Getting Asian culture shock… in Asia
Turns out Thailand is rather different to India. From the well maintained streets to the clear lack of English speakers, I realised I wasn’t in familiar stomping grounds any more.
But I knew I’d been getting comfortable in India, so it was definitely high time for a change – starting with language, as I realised that I didn’t even know how to say ‘hello’ or ‘thank you’ in Thai! So I retired to my guesthouse room to look up helpful Thai info on my kindle copy of the requisite Lonely Planet – and then, in true Flora fashion, I fell asleep. Until 5pm.
When I awoke, blearily, and looked out of the window, it was hailing down an absolute storm. Apparently moving countries had also precipitated my introduction to the South East Asian version of the monsoon. So I decided to chill out by the pool with a bowl of Thai green curry, and did a lot of writing about the wedding (there was so much to write down it wasn’t even funny!).
A chilled first evening, certainly, but a welcome one nonetheless. The last few days were so hectic and travel-filled that it was very pleasant to not do very much!
Bright and early the next day, I headed out into the wide world of Thailand’s capital city – or rather, into the outskirts of it. My tired brain had booked a guesthouse near to the airport for post-flight slumbers, thinking that it was a sensible idea – which of course meant that Bangkok itself was about 30 km away.
Luckily, I was armed with directions in Thai to the nearest BTS Skytrain station, thoughtfully provided on photocopies by the exceedingly friendly guesthouse landlady.
What followed was a day of river boat riding, temple exploring and pad thai eating, as I wandered through Bangkok’s heat saturated streets and got to grips with Thai culture.
There were markets for fruit, very strong smelling fish, flowers, a huge amount of street food (I treated myself to a bag of pineapple slices) and a crazy street filled with Buddha amulets (commonly known as the Amulet Market) where my trinket-obsessed self tried to plead a case for the dustiest and most strange looking ones.
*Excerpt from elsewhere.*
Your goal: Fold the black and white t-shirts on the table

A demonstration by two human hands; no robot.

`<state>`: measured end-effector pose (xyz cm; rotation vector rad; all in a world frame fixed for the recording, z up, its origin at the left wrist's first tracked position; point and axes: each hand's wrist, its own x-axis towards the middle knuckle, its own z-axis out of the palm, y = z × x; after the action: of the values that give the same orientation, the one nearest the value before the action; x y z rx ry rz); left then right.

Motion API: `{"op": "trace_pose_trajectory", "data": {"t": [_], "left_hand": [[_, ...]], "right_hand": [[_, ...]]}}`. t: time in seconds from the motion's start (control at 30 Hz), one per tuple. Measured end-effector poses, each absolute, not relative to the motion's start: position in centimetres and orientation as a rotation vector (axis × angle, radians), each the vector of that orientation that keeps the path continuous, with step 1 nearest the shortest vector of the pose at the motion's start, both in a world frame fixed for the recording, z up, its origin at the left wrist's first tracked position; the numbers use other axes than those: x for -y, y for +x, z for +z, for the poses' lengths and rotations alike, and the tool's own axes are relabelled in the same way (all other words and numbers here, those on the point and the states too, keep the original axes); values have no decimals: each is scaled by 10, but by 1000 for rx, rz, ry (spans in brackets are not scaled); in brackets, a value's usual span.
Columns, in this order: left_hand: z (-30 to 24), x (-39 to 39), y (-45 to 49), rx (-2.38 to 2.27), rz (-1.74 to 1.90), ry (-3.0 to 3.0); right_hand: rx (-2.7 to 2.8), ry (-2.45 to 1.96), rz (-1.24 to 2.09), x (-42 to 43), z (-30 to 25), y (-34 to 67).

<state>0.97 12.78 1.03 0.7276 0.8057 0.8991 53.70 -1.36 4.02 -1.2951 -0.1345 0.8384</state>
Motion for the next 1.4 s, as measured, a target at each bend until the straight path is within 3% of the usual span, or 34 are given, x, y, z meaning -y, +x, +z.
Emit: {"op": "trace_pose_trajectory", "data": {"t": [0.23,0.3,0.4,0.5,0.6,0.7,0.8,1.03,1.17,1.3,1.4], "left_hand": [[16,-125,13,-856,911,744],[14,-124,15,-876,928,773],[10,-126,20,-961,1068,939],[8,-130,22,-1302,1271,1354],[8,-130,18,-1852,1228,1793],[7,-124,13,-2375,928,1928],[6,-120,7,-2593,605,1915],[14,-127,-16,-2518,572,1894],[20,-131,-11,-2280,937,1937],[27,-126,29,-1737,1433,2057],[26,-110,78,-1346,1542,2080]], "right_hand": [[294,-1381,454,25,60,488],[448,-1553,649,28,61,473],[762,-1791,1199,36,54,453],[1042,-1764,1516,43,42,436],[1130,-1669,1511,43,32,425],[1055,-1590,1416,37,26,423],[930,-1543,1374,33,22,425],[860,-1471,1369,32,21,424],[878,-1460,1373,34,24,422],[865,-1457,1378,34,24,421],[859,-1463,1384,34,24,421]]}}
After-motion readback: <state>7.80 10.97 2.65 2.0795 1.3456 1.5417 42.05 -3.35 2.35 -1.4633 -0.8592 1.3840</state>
Thankfully I refused my inner urges – which was a good idea, as it turns out Thailand is significantly pricier than India. Don’t get me wrong, it’s still absurdly cheap: but I managed to spend over 20 quid in Thai baht in a single day of Bangkok wandering, and most of it went on transport (two taxis, two skytrain trips and a day pass on the river boat)!
Where to next?
So after a single day in Bangkok – where I sadly missed out on the Grand Palace because it was closed, but still managed to see the incredible Reclining Buddha just nearby – I decided I needed to get out to see the rest of Thailand. I was very aware that I only had three weeks to spend in South East Asia before heading back to England, which, after six months of open time to travel in, suddenly felt very short.
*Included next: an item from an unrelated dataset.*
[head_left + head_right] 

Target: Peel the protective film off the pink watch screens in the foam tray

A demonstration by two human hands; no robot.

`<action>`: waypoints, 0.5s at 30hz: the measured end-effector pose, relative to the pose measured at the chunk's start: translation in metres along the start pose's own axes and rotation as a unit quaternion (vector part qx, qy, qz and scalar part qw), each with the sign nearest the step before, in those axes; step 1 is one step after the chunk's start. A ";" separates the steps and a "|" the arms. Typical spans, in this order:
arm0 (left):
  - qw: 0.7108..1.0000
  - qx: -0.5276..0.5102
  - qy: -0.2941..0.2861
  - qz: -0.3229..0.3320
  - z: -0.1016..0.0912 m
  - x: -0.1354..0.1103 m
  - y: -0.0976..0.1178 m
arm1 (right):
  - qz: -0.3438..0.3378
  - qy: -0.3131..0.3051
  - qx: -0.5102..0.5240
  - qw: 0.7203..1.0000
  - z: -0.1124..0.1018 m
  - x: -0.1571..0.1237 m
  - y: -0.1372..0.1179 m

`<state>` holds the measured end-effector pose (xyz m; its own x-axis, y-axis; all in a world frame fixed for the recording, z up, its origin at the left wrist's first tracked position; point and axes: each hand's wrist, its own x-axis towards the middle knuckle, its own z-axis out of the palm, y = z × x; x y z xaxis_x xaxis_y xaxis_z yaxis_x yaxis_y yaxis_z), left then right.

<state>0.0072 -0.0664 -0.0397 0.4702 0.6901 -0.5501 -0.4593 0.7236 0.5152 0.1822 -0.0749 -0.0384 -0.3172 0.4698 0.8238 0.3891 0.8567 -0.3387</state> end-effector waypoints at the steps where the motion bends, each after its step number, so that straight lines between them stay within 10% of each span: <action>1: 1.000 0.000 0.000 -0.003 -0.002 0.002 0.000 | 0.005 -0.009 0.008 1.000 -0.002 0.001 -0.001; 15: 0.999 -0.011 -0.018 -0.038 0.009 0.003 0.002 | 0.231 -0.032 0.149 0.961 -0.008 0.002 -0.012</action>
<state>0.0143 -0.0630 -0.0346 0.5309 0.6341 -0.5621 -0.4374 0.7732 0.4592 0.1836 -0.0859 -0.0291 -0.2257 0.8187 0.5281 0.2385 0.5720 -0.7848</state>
My initial thought was to head straight up to Chiang Mai on the night bus, but fate seemed to have other plans; a uni friend sent me the contact details for a permaculture farm he’d volunteered at a few months before, so I emailed the Canadian guy who organised the placements. He emailed me back the very morning I was due to check out of my near-Bangkok abode, saying they were currently at a teaching farm just a few hours north of the city: would I like to meet them there, and go onwards to their farm, with them, a few days later?
I like to think I never back down from an interesting opportunity. And I know very little where permaculture farming is concerned, making it quite the challenge…
Which is how I found myself en route to Sikho, being offered chocolate wafers and iced Coca Cola by someone I can only describe as a ‘road hostess’ – and which introduced me to the fact that, in Thailand, your bus ticket also includes a surprising amount of food and beverage supplication.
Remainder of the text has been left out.